Stored entries:
=====

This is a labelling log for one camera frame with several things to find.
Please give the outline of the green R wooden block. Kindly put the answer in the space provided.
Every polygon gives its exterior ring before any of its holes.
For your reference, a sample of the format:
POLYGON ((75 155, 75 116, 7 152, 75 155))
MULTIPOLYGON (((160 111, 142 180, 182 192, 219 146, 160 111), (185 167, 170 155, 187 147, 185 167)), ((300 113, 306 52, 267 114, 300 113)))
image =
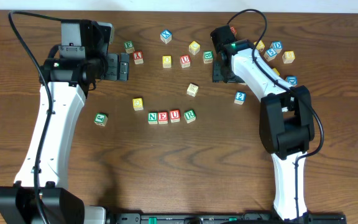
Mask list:
POLYGON ((196 120, 196 115, 193 110, 188 110, 184 112, 185 121, 187 123, 193 122, 196 120))

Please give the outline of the green N wooden block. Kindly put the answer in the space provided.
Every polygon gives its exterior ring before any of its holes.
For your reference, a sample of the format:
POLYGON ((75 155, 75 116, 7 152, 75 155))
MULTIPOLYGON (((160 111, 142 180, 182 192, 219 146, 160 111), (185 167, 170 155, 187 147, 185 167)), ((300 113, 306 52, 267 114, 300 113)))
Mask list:
POLYGON ((149 124, 157 124, 158 123, 158 113, 157 112, 148 113, 147 119, 148 119, 149 124))

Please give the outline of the red E wooden block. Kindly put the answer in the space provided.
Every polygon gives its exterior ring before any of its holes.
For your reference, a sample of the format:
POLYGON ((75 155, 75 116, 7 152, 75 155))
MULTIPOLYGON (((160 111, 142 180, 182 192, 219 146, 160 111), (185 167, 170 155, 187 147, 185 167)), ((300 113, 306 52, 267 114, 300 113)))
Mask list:
POLYGON ((157 113, 158 118, 158 124, 167 124, 168 123, 168 113, 166 111, 158 112, 157 113))

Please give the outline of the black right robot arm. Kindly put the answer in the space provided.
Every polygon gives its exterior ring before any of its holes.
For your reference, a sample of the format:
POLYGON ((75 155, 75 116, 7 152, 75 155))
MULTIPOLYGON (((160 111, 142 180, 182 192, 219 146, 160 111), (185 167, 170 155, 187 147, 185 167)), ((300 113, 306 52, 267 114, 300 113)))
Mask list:
POLYGON ((259 136, 271 154, 275 173, 273 209, 283 221, 293 221, 307 213, 304 199, 304 166, 309 143, 314 138, 313 115, 308 107, 310 93, 282 80, 248 40, 213 42, 221 56, 221 69, 227 70, 225 82, 243 81, 260 101, 259 136))

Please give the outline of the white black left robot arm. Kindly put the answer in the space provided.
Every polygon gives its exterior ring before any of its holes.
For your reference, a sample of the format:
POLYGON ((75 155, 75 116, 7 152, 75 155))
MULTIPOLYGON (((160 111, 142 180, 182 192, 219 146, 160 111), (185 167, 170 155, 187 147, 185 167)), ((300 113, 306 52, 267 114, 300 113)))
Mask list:
POLYGON ((126 81, 129 55, 49 55, 41 69, 46 83, 32 140, 13 185, 0 186, 0 214, 6 223, 114 223, 108 209, 86 206, 68 191, 68 160, 89 85, 126 81))

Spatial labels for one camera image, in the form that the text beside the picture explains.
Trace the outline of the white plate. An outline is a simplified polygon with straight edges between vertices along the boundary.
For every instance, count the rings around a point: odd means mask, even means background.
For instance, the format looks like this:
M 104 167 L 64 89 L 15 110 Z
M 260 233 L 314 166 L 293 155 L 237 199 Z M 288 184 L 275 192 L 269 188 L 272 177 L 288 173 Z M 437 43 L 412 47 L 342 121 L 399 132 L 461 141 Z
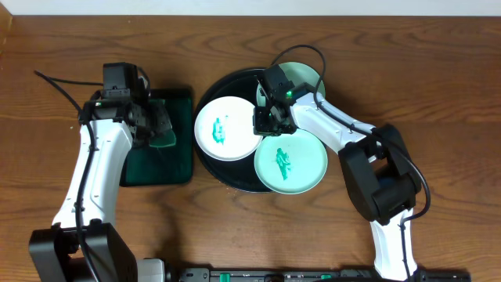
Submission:
M 263 140 L 254 134 L 254 104 L 236 96 L 217 98 L 196 117 L 196 143 L 209 157 L 238 161 L 252 154 Z

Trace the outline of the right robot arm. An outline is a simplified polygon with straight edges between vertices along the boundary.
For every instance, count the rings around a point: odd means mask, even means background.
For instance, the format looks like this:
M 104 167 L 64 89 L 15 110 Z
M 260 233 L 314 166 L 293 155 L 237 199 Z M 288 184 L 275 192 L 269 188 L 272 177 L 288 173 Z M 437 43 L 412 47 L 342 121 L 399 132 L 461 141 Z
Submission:
M 280 136 L 301 129 L 334 151 L 348 196 L 369 221 L 375 270 L 384 280 L 410 281 L 417 270 L 410 222 L 424 181 L 399 131 L 354 119 L 329 103 L 317 86 L 294 83 L 278 65 L 264 69 L 257 81 L 265 103 L 254 111 L 255 133 Z

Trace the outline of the green sponge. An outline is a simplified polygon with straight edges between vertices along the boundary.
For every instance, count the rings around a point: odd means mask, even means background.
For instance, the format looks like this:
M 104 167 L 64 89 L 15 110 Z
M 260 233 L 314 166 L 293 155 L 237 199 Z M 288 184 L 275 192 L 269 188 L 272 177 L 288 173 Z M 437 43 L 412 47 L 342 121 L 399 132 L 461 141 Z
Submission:
M 176 144 L 176 136 L 164 99 L 151 99 L 149 101 L 149 123 L 151 130 L 149 145 L 151 147 L 165 148 Z

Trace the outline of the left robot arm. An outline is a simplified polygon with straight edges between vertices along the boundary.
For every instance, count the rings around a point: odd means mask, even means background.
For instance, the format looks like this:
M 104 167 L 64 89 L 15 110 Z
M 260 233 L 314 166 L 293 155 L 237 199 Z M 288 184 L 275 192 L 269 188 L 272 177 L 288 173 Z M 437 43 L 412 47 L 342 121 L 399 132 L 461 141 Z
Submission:
M 106 63 L 103 84 L 77 106 L 81 144 L 65 200 L 48 229 L 35 230 L 29 253 L 43 281 L 166 281 L 159 258 L 136 259 L 114 228 L 122 169 L 134 147 L 174 146 L 164 102 L 131 63 Z

=====

Exercise instructions = Leave the pictures behind and repeat each entry exactly.

Answer to the problem =
This is a labelling log for one camera frame with several things to find.
Please give the outline of the green R wooden block. Kindly put the answer in the space provided.
Every polygon gives its exterior ring before any of its holes.
For your reference, a sample of the format:
POLYGON ((75 155, 75 116, 7 152, 75 155))
MULTIPOLYGON (((160 111, 142 180, 182 192, 219 146, 160 111), (185 167, 170 155, 187 147, 185 167)), ((300 113, 306 52, 267 114, 300 113)))
image =
Mask list:
POLYGON ((196 120, 196 115, 193 110, 188 110, 184 112, 185 121, 187 123, 193 122, 196 120))

Please give the outline of the green N wooden block. Kindly put the answer in the space provided.
Every polygon gives its exterior ring before any of its holes.
For your reference, a sample of the format:
POLYGON ((75 155, 75 116, 7 152, 75 155))
MULTIPOLYGON (((160 111, 142 180, 182 192, 219 146, 160 111), (185 167, 170 155, 187 147, 185 167)), ((300 113, 306 52, 267 114, 300 113)))
Mask list:
POLYGON ((149 124, 157 124, 158 123, 158 113, 157 112, 148 113, 147 119, 148 119, 149 124))

Please give the outline of the red E wooden block. Kindly put the answer in the space provided.
Every polygon gives its exterior ring before any of its holes.
For your reference, a sample of the format:
POLYGON ((75 155, 75 116, 7 152, 75 155))
MULTIPOLYGON (((160 111, 142 180, 182 192, 219 146, 160 111), (185 167, 170 155, 187 147, 185 167)), ((300 113, 306 52, 267 114, 300 113)))
Mask list:
POLYGON ((157 113, 158 118, 158 124, 167 124, 168 123, 168 113, 166 111, 158 112, 157 113))

Please give the outline of the black right robot arm. Kindly put the answer in the space provided.
Every polygon gives its exterior ring before any of its holes.
For your reference, a sample of the format:
POLYGON ((75 155, 75 116, 7 152, 75 155))
MULTIPOLYGON (((160 111, 142 180, 182 192, 219 146, 160 111), (185 167, 170 155, 187 147, 185 167)), ((300 113, 306 52, 267 114, 300 113)))
Mask list:
POLYGON ((259 136, 271 154, 275 173, 273 209, 283 221, 293 221, 307 213, 304 199, 304 166, 309 143, 314 138, 313 115, 308 107, 310 93, 282 80, 248 40, 213 42, 221 56, 221 69, 227 70, 225 82, 243 81, 260 101, 259 136))

Please give the outline of the white black left robot arm. Kindly put the answer in the space provided.
Every polygon gives its exterior ring before any of its holes.
For your reference, a sample of the format:
POLYGON ((75 155, 75 116, 7 152, 75 155))
MULTIPOLYGON (((160 111, 142 180, 182 192, 219 146, 160 111), (185 167, 170 155, 187 147, 185 167)), ((300 113, 306 52, 267 114, 300 113)))
Mask list:
POLYGON ((126 81, 129 55, 49 55, 41 69, 46 83, 32 140, 13 185, 0 186, 0 214, 6 223, 114 223, 108 209, 86 206, 68 191, 68 160, 89 85, 126 81))

Spatial labels for one camera image, in the form that the text beside the picture explains.
Trace the outline of the white plate. An outline is a simplified polygon with straight edges between vertices along the boundary.
For every instance, count the rings around a point: odd means mask, even means background.
For instance, the format looks like this:
M 104 167 L 64 89 L 15 110 Z
M 260 233 L 314 166 L 293 155 L 237 199 Z M 288 184 L 275 192 L 269 188 L 272 177 L 288 173 Z M 437 43 L 412 47 L 342 121 L 399 132 L 461 141 Z
Submission:
M 263 140 L 254 134 L 254 104 L 236 96 L 217 98 L 196 117 L 196 143 L 209 157 L 238 161 L 252 154 Z

Trace the outline of the right robot arm. An outline is a simplified polygon with straight edges between vertices along the boundary.
For every instance, count the rings around a point: odd means mask, even means background.
For instance, the format looks like this:
M 104 167 L 64 89 L 15 110 Z
M 260 233 L 314 166 L 293 155 L 237 199 Z M 288 184 L 275 192 L 269 188 L 272 177 L 288 173 Z M 437 43 L 412 47 L 342 121 L 399 132 L 461 141 Z
Submission:
M 280 136 L 301 129 L 334 151 L 348 196 L 369 221 L 375 270 L 384 280 L 410 281 L 417 270 L 410 222 L 424 181 L 399 131 L 354 119 L 329 103 L 317 86 L 294 83 L 278 65 L 264 69 L 257 81 L 265 103 L 254 111 L 255 133 Z

Trace the outline of the green sponge. An outline is a simplified polygon with straight edges between vertices along the boundary.
For every instance, count the rings around a point: odd means mask, even means background.
For instance, the format looks like this:
M 104 167 L 64 89 L 15 110 Z
M 260 233 L 314 166 L 293 155 L 237 199 Z M 288 184 L 275 192 L 269 188 L 272 177 L 288 173 Z M 437 43 L 412 47 L 342 121 L 399 132 L 461 141 Z
Submission:
M 176 144 L 176 136 L 164 99 L 151 99 L 149 101 L 149 123 L 151 130 L 149 145 L 151 147 L 165 148 Z

Trace the outline of the left robot arm. An outline is a simplified polygon with straight edges between vertices along the boundary.
For every instance, count the rings around a point: odd means mask, even means background.
For instance, the format looks like this:
M 104 167 L 64 89 L 15 110 Z
M 260 233 L 314 166 L 293 155 L 237 199 Z M 288 184 L 275 192 L 269 188 L 272 177 L 288 173 Z M 437 43 L 412 47 L 342 121 L 399 132 L 461 141 Z
Submission:
M 106 63 L 103 84 L 77 106 L 81 144 L 65 200 L 48 229 L 35 230 L 29 253 L 43 281 L 166 281 L 159 258 L 136 259 L 114 228 L 122 169 L 134 147 L 174 146 L 164 102 L 131 63 Z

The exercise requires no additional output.